■ Task item:
Show each line from the records below in which the word "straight" occurs.

■ Record set:
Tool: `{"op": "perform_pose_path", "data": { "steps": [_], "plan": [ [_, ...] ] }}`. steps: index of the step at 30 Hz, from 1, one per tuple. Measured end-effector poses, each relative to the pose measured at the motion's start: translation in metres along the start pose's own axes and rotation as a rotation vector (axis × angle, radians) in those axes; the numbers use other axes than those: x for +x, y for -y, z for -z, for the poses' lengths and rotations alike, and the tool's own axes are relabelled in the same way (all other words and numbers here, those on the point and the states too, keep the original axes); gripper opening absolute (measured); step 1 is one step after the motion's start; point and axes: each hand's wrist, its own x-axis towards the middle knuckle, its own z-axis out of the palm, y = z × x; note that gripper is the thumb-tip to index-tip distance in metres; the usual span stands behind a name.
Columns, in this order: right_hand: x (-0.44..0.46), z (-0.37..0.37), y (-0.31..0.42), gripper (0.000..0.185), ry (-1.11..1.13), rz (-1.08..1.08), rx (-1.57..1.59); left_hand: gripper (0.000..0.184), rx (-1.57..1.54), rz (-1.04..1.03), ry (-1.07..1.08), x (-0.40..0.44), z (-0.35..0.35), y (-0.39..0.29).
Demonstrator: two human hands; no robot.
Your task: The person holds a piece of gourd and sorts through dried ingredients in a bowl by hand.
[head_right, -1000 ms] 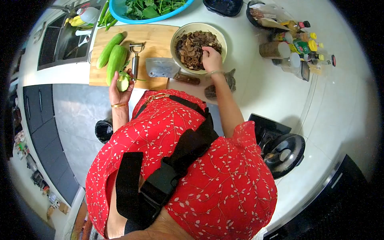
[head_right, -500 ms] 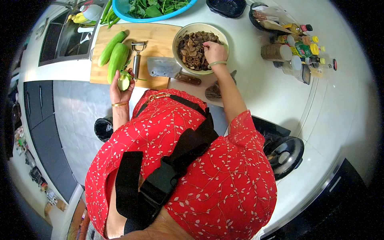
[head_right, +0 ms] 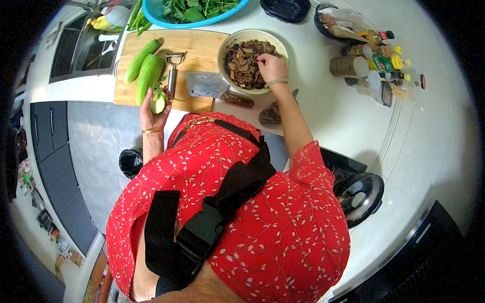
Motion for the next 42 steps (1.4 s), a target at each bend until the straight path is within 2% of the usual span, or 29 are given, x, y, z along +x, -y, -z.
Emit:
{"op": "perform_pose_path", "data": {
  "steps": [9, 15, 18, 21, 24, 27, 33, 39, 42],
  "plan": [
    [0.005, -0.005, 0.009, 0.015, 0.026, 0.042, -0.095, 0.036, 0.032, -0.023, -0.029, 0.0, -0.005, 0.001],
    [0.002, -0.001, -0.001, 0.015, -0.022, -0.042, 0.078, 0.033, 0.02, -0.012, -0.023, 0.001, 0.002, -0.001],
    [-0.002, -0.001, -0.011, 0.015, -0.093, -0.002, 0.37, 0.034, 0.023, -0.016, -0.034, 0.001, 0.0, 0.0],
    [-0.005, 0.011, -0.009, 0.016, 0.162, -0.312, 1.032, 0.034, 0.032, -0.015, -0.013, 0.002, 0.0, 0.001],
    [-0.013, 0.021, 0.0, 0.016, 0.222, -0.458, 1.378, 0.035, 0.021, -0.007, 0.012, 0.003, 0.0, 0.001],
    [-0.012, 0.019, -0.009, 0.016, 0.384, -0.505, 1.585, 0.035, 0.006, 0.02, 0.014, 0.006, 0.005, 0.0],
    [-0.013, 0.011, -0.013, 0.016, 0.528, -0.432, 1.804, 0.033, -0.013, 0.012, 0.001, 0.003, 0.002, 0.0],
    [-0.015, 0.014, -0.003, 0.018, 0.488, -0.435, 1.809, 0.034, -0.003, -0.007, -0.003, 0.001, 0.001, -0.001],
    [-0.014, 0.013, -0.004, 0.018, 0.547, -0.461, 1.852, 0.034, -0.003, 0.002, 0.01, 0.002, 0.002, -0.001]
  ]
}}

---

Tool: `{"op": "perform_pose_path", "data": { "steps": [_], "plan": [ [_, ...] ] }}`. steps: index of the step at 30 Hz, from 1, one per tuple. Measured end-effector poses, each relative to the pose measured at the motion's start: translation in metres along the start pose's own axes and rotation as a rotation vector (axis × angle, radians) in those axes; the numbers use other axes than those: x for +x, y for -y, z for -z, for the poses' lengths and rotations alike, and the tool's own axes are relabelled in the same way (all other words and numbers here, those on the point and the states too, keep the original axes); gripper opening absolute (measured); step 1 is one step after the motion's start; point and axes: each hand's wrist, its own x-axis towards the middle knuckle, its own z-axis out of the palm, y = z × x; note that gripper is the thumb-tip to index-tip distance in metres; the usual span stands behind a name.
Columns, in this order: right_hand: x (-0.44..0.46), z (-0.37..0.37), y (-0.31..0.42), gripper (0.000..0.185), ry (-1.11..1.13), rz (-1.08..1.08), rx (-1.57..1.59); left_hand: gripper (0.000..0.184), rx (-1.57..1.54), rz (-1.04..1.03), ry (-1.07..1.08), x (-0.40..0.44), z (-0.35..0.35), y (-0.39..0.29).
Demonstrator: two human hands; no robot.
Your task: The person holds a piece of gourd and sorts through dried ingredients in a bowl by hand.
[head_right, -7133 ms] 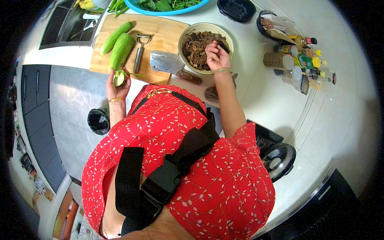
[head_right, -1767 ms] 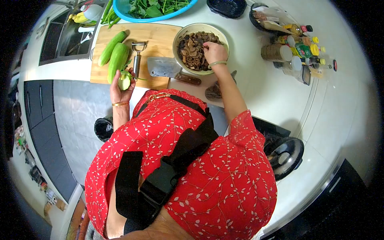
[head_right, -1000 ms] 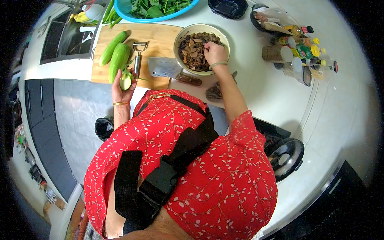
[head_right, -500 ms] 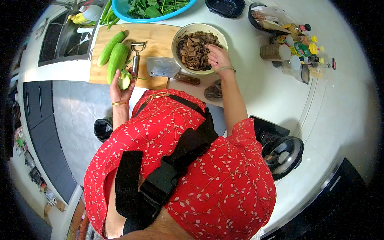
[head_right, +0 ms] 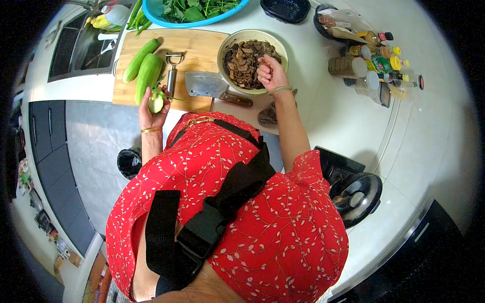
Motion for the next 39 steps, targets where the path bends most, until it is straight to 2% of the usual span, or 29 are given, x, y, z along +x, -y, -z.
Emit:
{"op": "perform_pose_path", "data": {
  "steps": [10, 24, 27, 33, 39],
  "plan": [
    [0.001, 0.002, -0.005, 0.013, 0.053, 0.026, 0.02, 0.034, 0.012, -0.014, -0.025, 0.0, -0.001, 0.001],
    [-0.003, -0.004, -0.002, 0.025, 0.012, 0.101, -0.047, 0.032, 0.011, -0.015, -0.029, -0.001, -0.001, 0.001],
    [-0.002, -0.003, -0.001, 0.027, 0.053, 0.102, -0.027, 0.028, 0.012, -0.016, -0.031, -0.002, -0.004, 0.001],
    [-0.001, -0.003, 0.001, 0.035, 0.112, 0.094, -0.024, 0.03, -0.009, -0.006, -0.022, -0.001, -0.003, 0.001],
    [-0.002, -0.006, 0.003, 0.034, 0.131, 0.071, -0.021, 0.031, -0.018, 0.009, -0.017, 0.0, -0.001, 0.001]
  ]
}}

■ Written response:
Motion for the next 42 steps (1.4 s), a target at each bend until the straight path is within 2% of the usual span, or 29 are given, x, y, z along +x, -y, -z.
Motion for the next 39 steps, targets where the path bends most, until it is straight to 2% of the usual span, or 29 are given, x, y, z along +x, -y, -z.

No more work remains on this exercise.